Sequences of fast-folding model proteins (48 residues long on a cubic lattice) were generated by an evolution-like selection toward fast folding. We find that fast-folding proteins exhibit a specific folding mechanism in which all transition state conformations share a smaller subset of common contacts (folding nucleus). Acceleration of folding was accompanied by dramatic strengthening of interactions in the folding nucleus whereas average energy of nonnucleus interactions remained largely unchanged. Furthermore, the residues involved in the nucleus are the most conserved ones within families of evolved sequences. Our results imply that for each protein structure there is a small number of conserved positions that are key determinants of fast folding into that structure. This conjecture was tested on two protein superfamilies: the first having the classical monophosphate binding fold (CMBF; 98 families) and the second having type-III repeat fold (47 families).

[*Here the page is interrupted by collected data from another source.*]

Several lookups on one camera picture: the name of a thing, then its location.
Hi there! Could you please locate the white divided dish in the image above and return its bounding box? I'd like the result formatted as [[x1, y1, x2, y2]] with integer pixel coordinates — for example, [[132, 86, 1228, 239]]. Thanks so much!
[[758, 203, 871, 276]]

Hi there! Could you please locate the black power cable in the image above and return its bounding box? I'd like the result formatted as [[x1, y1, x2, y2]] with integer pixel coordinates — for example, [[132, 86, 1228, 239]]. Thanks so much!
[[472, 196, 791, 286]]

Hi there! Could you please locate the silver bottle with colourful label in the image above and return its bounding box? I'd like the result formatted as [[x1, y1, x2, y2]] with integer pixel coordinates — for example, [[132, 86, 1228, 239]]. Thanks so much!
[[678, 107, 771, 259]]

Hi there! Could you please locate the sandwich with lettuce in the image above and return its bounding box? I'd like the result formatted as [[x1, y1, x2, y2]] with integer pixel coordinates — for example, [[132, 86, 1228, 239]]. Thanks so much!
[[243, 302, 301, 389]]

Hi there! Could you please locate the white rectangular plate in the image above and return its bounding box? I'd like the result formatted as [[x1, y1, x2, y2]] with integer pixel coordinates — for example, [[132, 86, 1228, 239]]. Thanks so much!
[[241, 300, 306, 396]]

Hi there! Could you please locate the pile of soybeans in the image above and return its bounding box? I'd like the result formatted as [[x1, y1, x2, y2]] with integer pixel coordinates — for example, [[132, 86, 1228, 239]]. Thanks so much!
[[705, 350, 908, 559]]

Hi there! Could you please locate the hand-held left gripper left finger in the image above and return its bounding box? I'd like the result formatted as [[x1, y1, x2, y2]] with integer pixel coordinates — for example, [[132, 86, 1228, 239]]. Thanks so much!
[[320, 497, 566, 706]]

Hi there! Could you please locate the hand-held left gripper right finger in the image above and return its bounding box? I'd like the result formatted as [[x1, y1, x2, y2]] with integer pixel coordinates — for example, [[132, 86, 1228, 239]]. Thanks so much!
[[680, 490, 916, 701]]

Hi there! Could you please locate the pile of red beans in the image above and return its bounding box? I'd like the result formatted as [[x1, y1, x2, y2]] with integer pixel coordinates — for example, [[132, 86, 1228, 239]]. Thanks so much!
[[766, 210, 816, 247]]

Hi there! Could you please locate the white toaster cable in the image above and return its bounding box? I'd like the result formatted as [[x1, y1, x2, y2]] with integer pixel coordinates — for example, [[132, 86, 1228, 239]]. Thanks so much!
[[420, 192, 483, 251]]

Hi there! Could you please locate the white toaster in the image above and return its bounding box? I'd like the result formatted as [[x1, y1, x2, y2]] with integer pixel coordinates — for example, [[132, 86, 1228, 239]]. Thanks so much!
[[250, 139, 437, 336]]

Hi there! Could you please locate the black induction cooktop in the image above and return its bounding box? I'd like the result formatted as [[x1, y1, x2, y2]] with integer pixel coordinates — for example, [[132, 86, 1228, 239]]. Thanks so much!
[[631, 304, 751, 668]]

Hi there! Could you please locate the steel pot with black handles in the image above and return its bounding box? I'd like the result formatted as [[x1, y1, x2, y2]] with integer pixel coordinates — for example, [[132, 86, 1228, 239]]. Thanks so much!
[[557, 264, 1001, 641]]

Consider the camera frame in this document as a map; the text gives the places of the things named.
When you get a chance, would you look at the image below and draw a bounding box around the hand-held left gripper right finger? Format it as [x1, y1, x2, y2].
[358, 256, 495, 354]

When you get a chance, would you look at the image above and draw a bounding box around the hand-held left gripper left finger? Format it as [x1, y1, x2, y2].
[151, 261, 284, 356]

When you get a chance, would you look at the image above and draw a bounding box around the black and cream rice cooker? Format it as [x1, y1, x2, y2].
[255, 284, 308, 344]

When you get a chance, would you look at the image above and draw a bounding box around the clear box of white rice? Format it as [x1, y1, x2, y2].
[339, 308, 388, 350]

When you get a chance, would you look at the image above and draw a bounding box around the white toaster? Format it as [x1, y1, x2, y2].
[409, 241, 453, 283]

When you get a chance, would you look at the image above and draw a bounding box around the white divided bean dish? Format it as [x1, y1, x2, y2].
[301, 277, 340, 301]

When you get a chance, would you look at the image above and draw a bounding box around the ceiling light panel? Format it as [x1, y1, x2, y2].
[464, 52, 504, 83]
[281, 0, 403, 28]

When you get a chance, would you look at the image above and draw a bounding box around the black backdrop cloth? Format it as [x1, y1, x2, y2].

For each superfamily, we discovered a few positions that exhibit very strong and statistically significant “conservatism of conservatism”—amino acids in those positions are conserved within every family whereas the actual types of amino acids varied from family to family. Those amino acids are in spatial contact with each other. The experimental data of Serrano and coworkers [Lopez-Hernandez, E. & Serrano, L. (1996) Fold. Des. (London) 1, 43–55]. for one of the proteins of the CMBF superfamily (CheY) show that residues identified this way indeed belong to the folding nucleus. Further analysis revealed deep connections between nucleation in CMBF proteins and their function.

Mirny, L. A., Abkevich, V. I., & Shakhnovich, E. I. (1998). How evolution makes proteins fold quickly. Proceedings of the National Academy of Sciences, 95(9), 4976–4981.